YOUR GOAL: Please say how many lines below include the word "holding", with nothing beyond the number.

####

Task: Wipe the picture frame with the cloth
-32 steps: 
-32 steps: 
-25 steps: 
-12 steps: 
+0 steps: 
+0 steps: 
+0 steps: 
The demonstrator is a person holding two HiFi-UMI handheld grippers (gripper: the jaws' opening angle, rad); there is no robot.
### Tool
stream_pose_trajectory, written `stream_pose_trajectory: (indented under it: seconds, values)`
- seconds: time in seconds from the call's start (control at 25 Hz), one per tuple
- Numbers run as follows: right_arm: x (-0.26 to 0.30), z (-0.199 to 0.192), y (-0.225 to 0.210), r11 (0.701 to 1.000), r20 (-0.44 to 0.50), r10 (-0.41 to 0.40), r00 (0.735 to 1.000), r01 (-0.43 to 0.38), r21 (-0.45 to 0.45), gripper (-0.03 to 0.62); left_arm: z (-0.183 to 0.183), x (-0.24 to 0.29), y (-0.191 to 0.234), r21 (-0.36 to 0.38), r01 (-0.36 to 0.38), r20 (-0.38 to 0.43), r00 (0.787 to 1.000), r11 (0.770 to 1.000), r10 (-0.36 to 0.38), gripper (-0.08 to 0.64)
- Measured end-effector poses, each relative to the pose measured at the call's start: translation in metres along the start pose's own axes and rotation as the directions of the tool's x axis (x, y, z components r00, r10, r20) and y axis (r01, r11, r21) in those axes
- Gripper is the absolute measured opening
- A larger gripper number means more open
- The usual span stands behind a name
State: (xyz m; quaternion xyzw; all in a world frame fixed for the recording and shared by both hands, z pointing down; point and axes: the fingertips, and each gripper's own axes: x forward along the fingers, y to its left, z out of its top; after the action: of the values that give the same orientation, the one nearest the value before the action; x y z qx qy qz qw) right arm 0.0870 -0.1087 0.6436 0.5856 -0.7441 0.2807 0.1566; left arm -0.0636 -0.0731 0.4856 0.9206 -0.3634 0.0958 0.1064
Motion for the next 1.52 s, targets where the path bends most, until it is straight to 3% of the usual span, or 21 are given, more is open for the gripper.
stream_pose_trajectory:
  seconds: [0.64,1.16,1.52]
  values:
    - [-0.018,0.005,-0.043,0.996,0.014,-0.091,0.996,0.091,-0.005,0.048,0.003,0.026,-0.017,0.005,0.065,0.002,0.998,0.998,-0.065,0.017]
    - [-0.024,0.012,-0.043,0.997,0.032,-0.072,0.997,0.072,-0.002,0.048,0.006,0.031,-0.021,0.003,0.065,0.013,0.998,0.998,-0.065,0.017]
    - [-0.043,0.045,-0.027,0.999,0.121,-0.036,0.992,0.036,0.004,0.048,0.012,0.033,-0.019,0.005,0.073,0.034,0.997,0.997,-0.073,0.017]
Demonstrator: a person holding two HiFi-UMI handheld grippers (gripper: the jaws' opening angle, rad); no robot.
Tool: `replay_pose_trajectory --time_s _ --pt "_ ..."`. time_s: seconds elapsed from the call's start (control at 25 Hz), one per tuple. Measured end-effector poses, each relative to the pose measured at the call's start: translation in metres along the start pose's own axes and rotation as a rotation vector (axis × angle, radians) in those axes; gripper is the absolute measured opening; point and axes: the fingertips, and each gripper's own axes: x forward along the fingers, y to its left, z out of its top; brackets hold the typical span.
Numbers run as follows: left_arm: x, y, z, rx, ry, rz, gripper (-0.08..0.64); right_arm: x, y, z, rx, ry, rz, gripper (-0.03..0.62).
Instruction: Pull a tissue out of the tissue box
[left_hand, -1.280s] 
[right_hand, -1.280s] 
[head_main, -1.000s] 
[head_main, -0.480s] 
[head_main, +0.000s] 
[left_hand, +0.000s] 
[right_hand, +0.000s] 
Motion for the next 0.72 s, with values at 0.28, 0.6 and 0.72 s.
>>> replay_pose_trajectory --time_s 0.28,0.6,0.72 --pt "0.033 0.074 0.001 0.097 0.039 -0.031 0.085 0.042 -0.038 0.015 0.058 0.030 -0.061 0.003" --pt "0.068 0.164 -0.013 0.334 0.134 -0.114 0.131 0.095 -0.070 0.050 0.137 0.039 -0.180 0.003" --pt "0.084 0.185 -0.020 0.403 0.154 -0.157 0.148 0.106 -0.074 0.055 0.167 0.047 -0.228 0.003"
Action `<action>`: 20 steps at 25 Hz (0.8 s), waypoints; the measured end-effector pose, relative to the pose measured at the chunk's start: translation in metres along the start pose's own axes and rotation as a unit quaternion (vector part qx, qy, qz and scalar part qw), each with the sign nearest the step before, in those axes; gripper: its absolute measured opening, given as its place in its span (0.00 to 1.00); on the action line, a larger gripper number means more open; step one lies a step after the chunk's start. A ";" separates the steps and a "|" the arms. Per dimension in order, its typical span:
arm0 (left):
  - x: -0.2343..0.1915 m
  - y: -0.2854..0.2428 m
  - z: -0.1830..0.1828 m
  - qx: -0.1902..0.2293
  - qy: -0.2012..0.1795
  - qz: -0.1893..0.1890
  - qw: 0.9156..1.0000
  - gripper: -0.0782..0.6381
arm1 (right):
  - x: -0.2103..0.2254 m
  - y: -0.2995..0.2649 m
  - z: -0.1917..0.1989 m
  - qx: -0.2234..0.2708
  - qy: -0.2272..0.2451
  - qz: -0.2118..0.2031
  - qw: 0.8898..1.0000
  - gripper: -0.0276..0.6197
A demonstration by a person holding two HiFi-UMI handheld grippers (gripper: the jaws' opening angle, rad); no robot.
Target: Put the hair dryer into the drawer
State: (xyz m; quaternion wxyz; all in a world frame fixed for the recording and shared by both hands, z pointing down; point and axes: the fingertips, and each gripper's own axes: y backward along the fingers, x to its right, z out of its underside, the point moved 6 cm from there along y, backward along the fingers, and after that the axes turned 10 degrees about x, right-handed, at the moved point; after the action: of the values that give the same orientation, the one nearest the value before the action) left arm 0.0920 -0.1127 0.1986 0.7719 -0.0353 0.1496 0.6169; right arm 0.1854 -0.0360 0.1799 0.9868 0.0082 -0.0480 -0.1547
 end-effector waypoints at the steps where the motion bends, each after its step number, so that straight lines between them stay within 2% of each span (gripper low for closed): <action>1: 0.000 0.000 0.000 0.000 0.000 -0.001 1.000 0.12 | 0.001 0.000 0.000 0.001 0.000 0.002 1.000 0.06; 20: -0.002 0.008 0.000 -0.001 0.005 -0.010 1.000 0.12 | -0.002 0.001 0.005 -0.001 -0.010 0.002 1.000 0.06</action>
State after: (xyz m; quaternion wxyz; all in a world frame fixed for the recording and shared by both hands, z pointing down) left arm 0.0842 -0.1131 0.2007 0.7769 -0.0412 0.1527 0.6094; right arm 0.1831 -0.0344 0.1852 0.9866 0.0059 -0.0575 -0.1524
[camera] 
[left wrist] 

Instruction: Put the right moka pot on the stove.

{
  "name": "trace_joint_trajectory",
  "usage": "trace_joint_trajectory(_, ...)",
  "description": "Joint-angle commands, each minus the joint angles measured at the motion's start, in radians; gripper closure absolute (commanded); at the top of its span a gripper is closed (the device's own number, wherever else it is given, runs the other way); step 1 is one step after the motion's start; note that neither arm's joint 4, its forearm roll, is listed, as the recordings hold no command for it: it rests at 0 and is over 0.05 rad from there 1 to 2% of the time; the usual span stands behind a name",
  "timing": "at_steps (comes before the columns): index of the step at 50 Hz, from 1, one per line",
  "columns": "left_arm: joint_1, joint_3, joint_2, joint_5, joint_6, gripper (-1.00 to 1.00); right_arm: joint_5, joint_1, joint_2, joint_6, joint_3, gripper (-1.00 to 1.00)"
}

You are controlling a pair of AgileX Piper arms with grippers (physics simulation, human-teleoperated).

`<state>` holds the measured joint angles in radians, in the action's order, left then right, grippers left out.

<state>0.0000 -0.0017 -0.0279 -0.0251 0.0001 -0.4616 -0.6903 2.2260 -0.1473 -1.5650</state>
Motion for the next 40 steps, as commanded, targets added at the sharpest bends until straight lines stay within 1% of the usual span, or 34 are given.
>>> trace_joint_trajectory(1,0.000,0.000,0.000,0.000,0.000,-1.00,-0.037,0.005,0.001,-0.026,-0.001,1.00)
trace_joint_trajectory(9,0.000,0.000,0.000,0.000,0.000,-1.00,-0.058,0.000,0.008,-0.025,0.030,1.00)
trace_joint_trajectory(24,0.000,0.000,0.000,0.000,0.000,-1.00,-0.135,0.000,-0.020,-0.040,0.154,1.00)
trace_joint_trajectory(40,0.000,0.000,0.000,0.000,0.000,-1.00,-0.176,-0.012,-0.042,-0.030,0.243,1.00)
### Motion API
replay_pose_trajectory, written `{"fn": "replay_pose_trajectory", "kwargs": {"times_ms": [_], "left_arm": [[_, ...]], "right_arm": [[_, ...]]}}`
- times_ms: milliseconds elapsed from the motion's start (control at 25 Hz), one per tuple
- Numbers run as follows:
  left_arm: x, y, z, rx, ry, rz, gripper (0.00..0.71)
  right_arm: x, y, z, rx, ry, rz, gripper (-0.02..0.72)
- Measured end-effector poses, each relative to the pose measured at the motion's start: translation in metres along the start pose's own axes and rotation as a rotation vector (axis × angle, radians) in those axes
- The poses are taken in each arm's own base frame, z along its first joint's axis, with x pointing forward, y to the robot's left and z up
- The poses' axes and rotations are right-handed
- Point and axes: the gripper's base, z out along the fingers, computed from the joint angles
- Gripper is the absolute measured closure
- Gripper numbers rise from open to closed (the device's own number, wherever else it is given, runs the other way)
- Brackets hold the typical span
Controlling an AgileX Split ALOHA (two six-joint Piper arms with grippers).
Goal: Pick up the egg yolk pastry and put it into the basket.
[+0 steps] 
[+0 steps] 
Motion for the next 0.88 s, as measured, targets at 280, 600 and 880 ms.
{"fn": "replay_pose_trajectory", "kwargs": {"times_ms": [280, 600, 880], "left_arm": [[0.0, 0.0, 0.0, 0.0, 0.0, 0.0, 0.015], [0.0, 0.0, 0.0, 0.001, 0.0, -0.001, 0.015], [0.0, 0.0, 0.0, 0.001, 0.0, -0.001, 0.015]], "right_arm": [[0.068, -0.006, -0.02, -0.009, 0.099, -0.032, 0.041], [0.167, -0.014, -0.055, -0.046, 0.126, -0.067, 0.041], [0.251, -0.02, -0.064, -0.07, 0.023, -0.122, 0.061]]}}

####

RESPONSE BELOW: 3